Would it be possible for us to enable TeX, possibly via MathJax?

TeX is great for citing numbers, constructing tables, formatting math, and creating quick figures. Having it would make citing the main points from journal articles and other scholarly sources a lot easier, too!

Reading through SE.Meta, it looks like the appropriate way to request a feature like TeX is to ask on the specific SE's Meta, hence this question. I'm not sure if it might be prohibited by logistical constraints, e.g. too much load on the server, though it'd be very useful to have available if it's viable.

Examples

Following are some example posts that could be improved using TeX.

  1. "Does the logarithmic nature of global warming invalidate climate change claims?"

    • Content: Discussion on climate change and its analytical nature.

    • Needs: Users who posted in this thread wrote a significant amount of data and math, though it's far from pleasant-to-read in the current format.

      Note that log2(280) = 8.1293, log2(560) = 9.1293, log2(1120) = 10.1293 and log2(2240) = 11.1293, so if we have y=c*log2(x), each time we double x, y increased by c, which is why expressing climate sensitivity in °C per doubling is just saying that the relationship is logarithmic in a way that ought to be clear even to someone who doesn't know what a logarithm is. The constant c in this equation is ECS, if you use a log to a different base (e.g. ln or log10) then the numeric value of c will be different, but the relationship is the same, it is just easier to explain in terms of log2. This is hardly rocket science!

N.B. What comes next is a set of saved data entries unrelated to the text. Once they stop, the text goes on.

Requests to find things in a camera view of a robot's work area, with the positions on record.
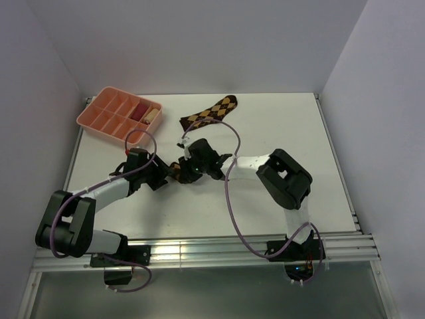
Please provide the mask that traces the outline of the brown argyle sock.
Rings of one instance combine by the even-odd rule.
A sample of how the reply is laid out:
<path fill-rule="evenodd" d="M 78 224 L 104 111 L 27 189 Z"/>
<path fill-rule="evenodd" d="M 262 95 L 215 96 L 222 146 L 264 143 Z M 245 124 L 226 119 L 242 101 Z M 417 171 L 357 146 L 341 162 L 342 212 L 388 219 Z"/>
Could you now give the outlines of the brown argyle sock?
<path fill-rule="evenodd" d="M 183 180 L 182 180 L 182 177 L 181 177 L 181 166 L 180 166 L 180 164 L 177 163 L 177 162 L 173 162 L 173 163 L 170 164 L 169 167 L 170 167 L 170 170 L 171 170 L 170 176 L 174 180 L 178 181 L 179 183 L 182 183 Z"/>
<path fill-rule="evenodd" d="M 217 120 L 222 121 L 237 106 L 237 97 L 235 95 L 227 95 L 202 112 L 180 118 L 179 123 L 184 132 L 197 130 L 204 126 L 215 124 Z"/>

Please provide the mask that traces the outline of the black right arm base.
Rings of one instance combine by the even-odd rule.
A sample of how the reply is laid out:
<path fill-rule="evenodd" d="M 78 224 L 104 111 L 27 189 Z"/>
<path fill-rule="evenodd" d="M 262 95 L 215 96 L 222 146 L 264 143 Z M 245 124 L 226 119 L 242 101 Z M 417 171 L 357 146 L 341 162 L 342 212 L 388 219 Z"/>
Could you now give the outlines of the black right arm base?
<path fill-rule="evenodd" d="M 313 233 L 303 244 L 291 242 L 288 248 L 270 262 L 294 263 L 286 265 L 285 272 L 295 281 L 308 280 L 314 275 L 314 261 L 323 261 L 326 257 L 322 242 L 313 238 Z"/>

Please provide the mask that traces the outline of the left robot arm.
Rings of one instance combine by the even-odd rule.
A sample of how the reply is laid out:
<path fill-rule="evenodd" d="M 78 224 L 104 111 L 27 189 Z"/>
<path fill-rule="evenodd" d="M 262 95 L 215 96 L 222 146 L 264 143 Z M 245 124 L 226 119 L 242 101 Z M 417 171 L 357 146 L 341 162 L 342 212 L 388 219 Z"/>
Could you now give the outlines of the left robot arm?
<path fill-rule="evenodd" d="M 113 265 L 129 259 L 128 238 L 112 231 L 94 229 L 95 215 L 110 204 L 134 194 L 146 184 L 157 190 L 167 183 L 170 167 L 147 150 L 132 148 L 127 160 L 108 178 L 75 192 L 55 191 L 46 206 L 35 235 L 38 247 L 58 258 L 104 253 Z"/>

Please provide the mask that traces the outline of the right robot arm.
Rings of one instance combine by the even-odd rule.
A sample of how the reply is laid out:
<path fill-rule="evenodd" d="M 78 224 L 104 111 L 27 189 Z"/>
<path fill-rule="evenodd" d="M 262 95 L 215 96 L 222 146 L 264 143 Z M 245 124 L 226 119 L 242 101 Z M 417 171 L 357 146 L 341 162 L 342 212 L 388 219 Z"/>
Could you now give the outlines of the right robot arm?
<path fill-rule="evenodd" d="M 175 177 L 179 183 L 193 183 L 204 175 L 223 181 L 226 201 L 230 205 L 229 181 L 261 182 L 272 199 L 284 209 L 287 236 L 293 238 L 287 244 L 289 255 L 302 259 L 308 254 L 311 248 L 308 239 L 313 227 L 304 201 L 310 194 L 313 179 L 287 152 L 276 149 L 262 156 L 220 155 L 204 138 L 194 142 L 182 139 L 177 146 L 184 150 Z"/>

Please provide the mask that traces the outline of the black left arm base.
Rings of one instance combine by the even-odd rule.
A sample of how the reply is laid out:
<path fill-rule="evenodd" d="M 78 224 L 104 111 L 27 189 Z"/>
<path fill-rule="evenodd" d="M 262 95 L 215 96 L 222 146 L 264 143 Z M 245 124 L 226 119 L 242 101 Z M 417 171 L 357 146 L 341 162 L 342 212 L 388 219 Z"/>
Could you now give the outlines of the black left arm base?
<path fill-rule="evenodd" d="M 135 279 L 136 268 L 147 270 L 148 279 L 143 286 L 151 280 L 151 271 L 148 269 L 150 256 L 151 245 L 130 245 L 112 255 L 93 254 L 90 267 L 104 270 L 104 283 L 108 288 L 131 290 L 127 286 Z"/>

      -@DikranMarsupial's answer

    • Needs: Also difficult for posters to quote scholarly sources.

      A more detailed formula is available from Model Forcasts of Global Climate Changes at page 9360:

      ΔT = f(C) - f(C0)

      f(x) = ln(1 + 1.2x + 0.005x2 + 0.0000014x3)

      C0 = 315ppmv

      where ΔT is change in temperature

      -@DavePhD's answer

  2. "Is global warming impossible because of CO₂'s dilution?"

    • Needs: As with the prior example, discussions on climate change require a lot of citing physical constants, including units, which is pretty clunky without TeX. However, with TeX, a good $\frac{}{}$ makes for a nice way to display ratios.
  3. "Does the owner of the Washington Post have a deal with the CIA worth 600 million dollars?"

    • This post is about an alleged contract between Amazon.com and the CIA to set up a cloud computing infrastructure. This post also had significant discussion on the leverage that this contract might have on Amazon.com's CEO, who also owns The Washington Post.

    • Needs: The financial aspect of this post, including calculations to demonstrate the flow of money from the contract to the CEO on whom leverage was alleged, could be far more easily represented in TeX.

    • Without TeX, users left comments that were constrained to simplistic observations, and even then couldn't be written very clearly.

      600 mil * 25% profit margin * 17% ownership stake = $24 million. That's Bezos' part of the deal, potentially. The claim is misleading because "he has a deal" for the most people means that he is getting paid 600 million directly, as an athlete or an actor would.

      -@ventsyv's comment

  4. "Is alcohol beneficial in small amounts?"

    • Needs: This question's all about the current data and research on the health effects of alcohol in small quantities. Most of the interesting data that might be quoted was in tables or described by regressed equations. TeX would allow these to be displayed properly.
  5. "Will global warming reduce available oxygen?"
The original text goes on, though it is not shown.